L’accord comprend 4 milliards d’indemnisation de particuliers, sous la forme notamment d’allégements de prêts, afin que JP Morgan accorde « des compensations nécessaires aux propriétaires immobiliers en difficulté et à ceux qui voudraient acheter un logement dans les zones sinistrées du pays », souligne le département de la Justice.

« Il ne fait aucun doute que la conduite révélée par cette enquête a contribué à provoquer l’effondrement du marché immobilier », a commenté le ministre américain de la Justice, Eric Holder, cité dans le communiqué.

Pas d’excuses

« JP Morgan n’était pas la seule entreprise pendant cette période à avoir en toute connaissance de cause titrisé et vendu des prêts toxiques à des investisseurs qui ne le soupçonnaient pas, mais il n’y a aucune excuse pour ce comportement », a-t-il ajouté. Le département de la Justice a précisé que JP Morgan ou certains de ses employés pourraient encore faire face à des poursuites pénales.

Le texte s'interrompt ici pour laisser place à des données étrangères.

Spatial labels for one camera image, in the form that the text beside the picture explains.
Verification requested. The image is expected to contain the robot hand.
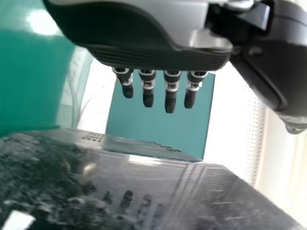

Pour Erik Oja, analyste de S&P Capital IQ, le point clé restant est de savoir quelle ampleur ces poursuites pénales pourraient prendre. Jacob Frenkel, avocat spécialisé dans les affaires boursières, estime pour sa part que « si après cinq ans, ils n’ont toujours pas les preuves nécessaires, il n’y aura pas de poursuites pénales ».

JP Morgan a provisionné plus de 9 milliards au troisième trimestre pour être en mesure de payer l’accord avec le Département de la Justice, qui était en négociations depuis des mois. Cela a porté le total des réserves juridiques de la banque à 23 milliards, et a fait plonger ses comptes trimestriels dans le rouge, une première depuis près de 10 ans.

La banque fait encore l’objet d’enquêtes et de poursuites pour corruption en Chine ainsi que pour ses activités dans le courtage énergétique ou encore les manipulations de taux de change.